*EXERCISE:* Once you have read the listing below, write all of it out again exactly.

*SOURCE MATERIAL:*
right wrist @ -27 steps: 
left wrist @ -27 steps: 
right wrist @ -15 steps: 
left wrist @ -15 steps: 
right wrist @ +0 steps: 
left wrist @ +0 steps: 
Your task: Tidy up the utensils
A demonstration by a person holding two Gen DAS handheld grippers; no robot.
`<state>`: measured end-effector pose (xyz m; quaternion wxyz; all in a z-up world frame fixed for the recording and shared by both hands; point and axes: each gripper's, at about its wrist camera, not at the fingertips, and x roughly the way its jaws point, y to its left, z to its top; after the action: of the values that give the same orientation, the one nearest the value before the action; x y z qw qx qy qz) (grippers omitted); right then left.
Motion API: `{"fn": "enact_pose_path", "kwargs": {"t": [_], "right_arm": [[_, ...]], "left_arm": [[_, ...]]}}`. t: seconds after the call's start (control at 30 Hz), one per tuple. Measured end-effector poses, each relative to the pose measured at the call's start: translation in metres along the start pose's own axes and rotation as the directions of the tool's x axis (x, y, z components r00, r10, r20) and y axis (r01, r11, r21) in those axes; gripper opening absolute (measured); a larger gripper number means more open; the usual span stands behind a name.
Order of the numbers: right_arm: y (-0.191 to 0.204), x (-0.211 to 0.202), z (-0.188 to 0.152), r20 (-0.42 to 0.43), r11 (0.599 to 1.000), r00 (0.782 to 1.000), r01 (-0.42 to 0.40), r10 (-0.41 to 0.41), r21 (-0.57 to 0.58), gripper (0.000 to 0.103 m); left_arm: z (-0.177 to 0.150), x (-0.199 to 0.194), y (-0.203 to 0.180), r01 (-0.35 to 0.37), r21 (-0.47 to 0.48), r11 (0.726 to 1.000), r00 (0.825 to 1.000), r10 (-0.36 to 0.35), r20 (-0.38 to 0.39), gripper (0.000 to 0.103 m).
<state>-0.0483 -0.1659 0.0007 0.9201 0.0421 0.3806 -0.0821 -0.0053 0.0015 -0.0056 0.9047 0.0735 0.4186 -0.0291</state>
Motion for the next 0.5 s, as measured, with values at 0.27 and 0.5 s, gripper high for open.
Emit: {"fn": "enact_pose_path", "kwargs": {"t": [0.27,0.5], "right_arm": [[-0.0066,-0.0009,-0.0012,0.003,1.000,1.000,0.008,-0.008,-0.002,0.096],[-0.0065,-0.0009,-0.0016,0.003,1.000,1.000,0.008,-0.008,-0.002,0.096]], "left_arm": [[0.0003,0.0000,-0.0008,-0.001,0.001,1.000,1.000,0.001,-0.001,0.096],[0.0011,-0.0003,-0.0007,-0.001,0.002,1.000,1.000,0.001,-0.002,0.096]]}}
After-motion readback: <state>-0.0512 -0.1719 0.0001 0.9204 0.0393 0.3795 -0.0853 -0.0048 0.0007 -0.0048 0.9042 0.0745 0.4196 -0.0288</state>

*EXERCISE ANSWER:*
right wrist @ -27 steps: 
left wrist @ -27 steps: 
right wrist @ -15 steps: 
left wrist @ -15 steps: 
right wrist @ +0 steps: 
left wrist @ +0 steps: 
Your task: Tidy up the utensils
A demonstration by a person holding two Gen DAS handheld grippers; no robot.
`<state>`: measured end-effector pose (xyz m; quaternion wxyz; all in a z-up world frame fixed for the recording and shared by both hands; point and axes: each gripper's, at about its wrist camera, not at the fingertips, and x roughly the way its jaws point, y to its left, z to its top; after the action: of the values that give the same orientation, the one nearest the value before the action; x y z qw qx qy qz) (grippers omitted); right then left.
Motion API: `{"fn": "enact_pose_path", "kwargs": {"t": [_], "right_arm": [[_, ...]], "left_arm": [[_, ...]]}}`. t: seconds after the call's start (control at 30 Hz), one per tuple. Measured end-effector poses, each relative to the pose measured at the call's start: translation in metres along the start pose's own axes and rotation as the directions of the tool's x axis (x, y, z components r00, r10, r20) and y axis (r01, r11, r21) in those axes; gripper opening absolute (measured); a larger gripper number means more open; the usual span stands behind a name.
Order of the numbers: right_arm: y (-0.191 to 0.204), x (-0.211 to 0.202), z (-0.188 to 0.152), r20 (-0.42 to 0.43), r11 (0.599 to 1.000), r00 (0.782 to 1.000), r01 (-0.42 to 0.40), r10 (-0.41 to 0.41), r21 (-0.57 to 0.58), gripper (0.000 to 0.103 m); left_arm: z (-0.177 to 0.150), x (-0.199 to 0.194), y (-0.203 to 0.180), r01 (-0.35 to 0.37), r21 (-0.47 to 0.48), r11 (0.726 to 1.000), r00 (0.825 to 1.000), r10 (-0.36 to 0.35), r20 (-0.38 to 0.39), gripper (0.000 to 0.103 m).
<state>-0.0483 -0.1659 0.0007 0.9201 0.0421 0.3806 -0.0821 -0.0053 0.0015 -0.0056 0.9047 0.0735 0.4186 -0.0291</state>
Motion for the next 0.5 s, as measured, with values at 0.27 and 0.5 s, gripper high for open.
Emit: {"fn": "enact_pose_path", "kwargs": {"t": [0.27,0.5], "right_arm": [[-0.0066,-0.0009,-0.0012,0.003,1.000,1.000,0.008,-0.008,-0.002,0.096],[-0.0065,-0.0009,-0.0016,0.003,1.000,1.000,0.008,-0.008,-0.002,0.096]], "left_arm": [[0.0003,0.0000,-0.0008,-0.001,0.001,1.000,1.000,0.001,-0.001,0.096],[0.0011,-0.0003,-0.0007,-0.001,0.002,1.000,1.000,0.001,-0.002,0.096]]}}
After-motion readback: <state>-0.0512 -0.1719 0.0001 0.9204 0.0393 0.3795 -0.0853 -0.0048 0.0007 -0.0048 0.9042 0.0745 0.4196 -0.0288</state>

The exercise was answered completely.